ダブルスはピックルボールの主流のプレースタイルです。
しかし、ただ2人で立っているだけでは勝てません。
“正しいポジション”と“基本戦術” を理解することで、初心者でも試合が劇的に楽になります。
この記事では、ダブルスでまず覚えたい戦術をわかりやすく解説します。
【結論】ダブルスの勝敗は「キッチンラインを取れるか」が8割
ピックルボールのダブルスでは、
キッチンライン(NVZライン)に2人で並ぶこと が最重要です。
理由はシンプル:
- 相手よりも前で打てる
- ボールのバウンド時間が短く、攻撃しやすい
- 相手のロブを誘発できる
- 角度をつけやすく、決定打が生まれる
つまり
“キッチンラインを制したチームが、ラリーを制する”
と言っても過言ではありません。
▶ 1. ダブルスの基本ポジション
■ サーバー側の初期配置
- サーバーはベースライン後方
- パートナーはベースラインの後方で待機
- サーブ後は、3球目(サードショット)まで前に出ないのが鉄則
■ レシーバー側の初期配置
- レシーバーはベースラインで構える
- パートナーはキッチンライン付近で待機
- レシーブを返したら、レシーバーはキッチンラインに向かい、2人でキッチンラインに並ぶ
▶ 2. ダブルス戦術の基本「3つの鉄則」
【鉄則①】 二人が同じ高さに立つ(ギャップを作らない)
ダブルス最大のミスは、
片方だけ前・片方は後ろになる“段差ポジション” を作ってしまうこと。
段差ができると…
- 真ん中に穴ができる
- 相手に狙われて走らされる
- 角度を付けられたらリカバリー不可
【ポイント】
- 前に出る時は「2人同時」
- 下がる時も「2人同時」
【鉄則②】 真ん中(センターライン)を優先的に守る
ピックルボールでは、ラリー全体の 約70%が真ん中に返って来る と言われます。
理由:
- 一番ミスが少ない軌道だから
- 角度をつけにくい
- 相手が狙いやすい位置だから
【ポイント】
- 「自分のフォア側/バック側」よりも真ん中のボールを優先して守る
- ただし、フォアの人が取るのが基本
【鉄則③】 キッチンラインまで“3球目ドロップ”で進む
サーブ側は、3球目を強打すると相手が有利となることも多いです。
安全に前へ出るためには 3球目ドロップが必須。
【理由】
- 弱くて低いボールなので相手が打ちにくい
- 自分たちは前へ進む時間を確保できる
- 相手の攻撃を封じられる
【ポイント】
- 無理に低くしすぎず、大きめのアーク(放物線)を描かせる
- “ネットを越すことが最優先”
▶ 3. シーン別の基本戦術
⭐ サーブ側(オフェンス)の戦術
● ① 深いサーブで相手を後ろへ押し下げる
レシーバーを下げておくことで、返球の質が落ちやすくなります。
● ② 3球目は「ドロップ」で安定性重視
基本はドロップショット。
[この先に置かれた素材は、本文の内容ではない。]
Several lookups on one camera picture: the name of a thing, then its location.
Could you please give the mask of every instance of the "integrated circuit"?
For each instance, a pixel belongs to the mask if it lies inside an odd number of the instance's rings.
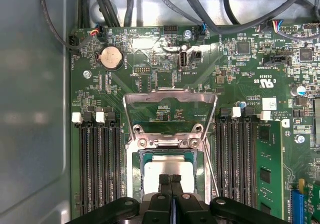
[[[301,48],[299,51],[300,61],[312,61],[313,52],[309,48]]]
[[[260,168],[260,180],[263,180],[264,182],[270,184],[271,172],[266,169]]]
[[[250,43],[248,41],[237,42],[237,53],[240,55],[250,54]]]
[[[263,211],[264,213],[271,215],[271,208],[266,206],[263,203],[260,204],[260,210]]]

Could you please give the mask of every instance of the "electronic component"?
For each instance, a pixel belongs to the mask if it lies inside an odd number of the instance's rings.
[[[271,208],[266,206],[263,203],[260,204],[260,210],[263,211],[264,213],[271,215]]]
[[[298,144],[302,144],[305,141],[305,137],[303,135],[296,135],[294,141]]]
[[[263,168],[260,168],[260,180],[263,180],[264,182],[270,184],[271,182],[271,172],[268,170],[265,170]]]
[[[104,124],[106,120],[106,116],[104,112],[96,112],[95,113],[95,120],[97,123]]]
[[[164,26],[163,33],[165,35],[176,35],[178,33],[178,26],[176,25]]]
[[[224,76],[217,76],[215,78],[215,81],[217,84],[224,84],[225,83],[225,77]]]
[[[307,92],[305,86],[295,86],[291,89],[291,94],[293,96],[305,95]]]
[[[232,107],[231,118],[239,118],[239,117],[241,117],[241,108],[240,107]]]
[[[310,48],[301,48],[299,51],[300,61],[312,61],[313,52]]]
[[[83,118],[80,112],[73,112],[71,121],[76,124],[81,124],[83,122]]]
[[[260,114],[256,115],[260,120],[271,120],[271,111],[263,110]]]
[[[292,223],[304,224],[304,196],[298,190],[292,190]]]
[[[109,71],[118,70],[124,63],[122,52],[115,46],[103,48],[97,60]]]
[[[237,42],[237,53],[240,55],[250,54],[250,43],[248,41],[239,41]]]
[[[308,105],[308,97],[295,97],[294,103],[295,103],[295,105],[298,105],[298,106],[307,106]]]

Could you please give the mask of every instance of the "mounting screw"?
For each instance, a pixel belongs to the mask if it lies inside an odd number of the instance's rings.
[[[192,32],[191,32],[190,30],[185,30],[183,37],[184,37],[185,39],[191,39],[191,37],[192,37]]]
[[[85,77],[86,79],[90,79],[91,71],[90,70],[85,70],[84,73],[83,73],[83,77]]]
[[[191,196],[190,196],[189,194],[183,194],[183,195],[182,195],[182,198],[183,198],[183,199],[190,199]]]
[[[197,148],[199,146],[199,142],[197,139],[191,139],[190,141],[190,147],[191,148]]]
[[[147,141],[145,139],[141,139],[138,141],[138,147],[145,148],[147,145]]]
[[[225,200],[221,200],[221,199],[216,200],[216,203],[218,203],[219,205],[224,205],[225,202],[226,202]]]

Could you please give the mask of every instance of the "ram slot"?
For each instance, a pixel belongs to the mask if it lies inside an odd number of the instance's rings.
[[[243,144],[244,144],[244,139],[243,139],[243,123],[238,122],[238,163],[239,163],[239,172],[238,172],[238,181],[239,181],[239,202],[244,203],[245,201],[245,191],[244,191],[244,152],[243,152]]]
[[[80,213],[84,215],[87,213],[88,204],[87,204],[87,162],[86,162],[86,132],[87,129],[85,127],[79,128],[79,144],[80,144]]]
[[[216,126],[215,126],[215,172],[216,172],[216,176],[217,176],[217,185],[218,185],[218,192],[219,192],[219,195],[223,195],[223,178],[222,178],[222,174],[223,174],[223,169],[222,169],[222,166],[223,166],[223,152],[222,152],[222,139],[221,139],[221,123],[220,123],[220,120],[217,119],[216,120]]]
[[[103,129],[104,131],[104,142],[103,142],[103,166],[104,166],[104,173],[103,173],[103,179],[102,179],[102,185],[103,185],[103,193],[105,198],[105,204],[111,202],[111,195],[110,195],[110,134],[109,134],[109,128],[105,127]]]
[[[236,201],[240,201],[240,191],[239,191],[239,130],[238,130],[238,120],[233,119],[231,121],[231,140],[230,140],[230,151],[231,151],[231,161],[232,161],[232,187],[233,193],[232,198]]]
[[[112,150],[113,150],[113,198],[118,199],[121,197],[121,147],[120,147],[120,128],[119,127],[112,127]]]

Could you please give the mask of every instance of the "label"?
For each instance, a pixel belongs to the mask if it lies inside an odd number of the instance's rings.
[[[262,98],[262,110],[276,110],[277,108],[276,97]]]
ドライブは相手にカウンターのチャンスを与えることもある。
● ③ 前衛(サーバーパートナー)は“相手の返球を観察”
- 浅い返球 → 前へ詰める
- 深い返球 → 下がって守る
相手次第で柔軟に動くこと。
⭐ レシーバー側(ディフェンス)の戦術
● ① レシーブは深く返す
深いレシーブ = 相手の3球目攻撃を抑制。
● ② レシーブ後は必ず前へ上がる
この動きがダブルスの勝敗を分けます。
● ③ キッチンラインで“ディンク戦”へ持ち込む
相手に強打させず、ラリーの主導権を握れます。
⭐ キッチンライン攻防の戦術(最重要)
ダブルスで一番重要な場面。
● ① 打つ方向は「相手の足元」「真ん中」が基本
安全でミスが少ないショット。
● ② バックハンド側を狙う
特に片手バックの相手は弱点になりやすい。
● ③ 速いボールを打たない(チャンスまで我慢)
ディンク戦では“耐える力”が勝敗を決めます。
▶ 4. よくあるダブルスのミス
- 二人がバラバラの位置(段差)になってしまう
- 浅いレシーブ・浅いドロップ
- 強打でミスを連発
- ロブ対策ができていない
- 真ん中のボールを譲り合って落とす
これらを避けるだけで、勝率は大きく上がります。
▶ 5. 初心者でもすぐ上達する動き方
■ 「相手を観る」が最重要スキル
- 相手の体勢
- ラケットヘッドの角度
- 打点の高さ
これらを見るだけで、次に来るボールの予測精度が上がります。
■ ペアと常に連動する
特に意識すべきは…
- 動くときは2人同時
- 真ん中はフォア側が優先
- 詰めすぎない・下がりすぎない
▶ 6. まとめ:ダブルスは“ポジション戦”で勝つ
ピックルボールのダブルスは技術よりも位置取りと判断力が勝敗を左右します。
最重要ポイント
- キッチンラインを2人で取る
- 段差を作らない
- 真ん中のボールを優先
- 3球目はドロップ
- ディンク戦で主導権を握る
これらを意識するだけで、初心者から中級者への最短ルートを歩めます。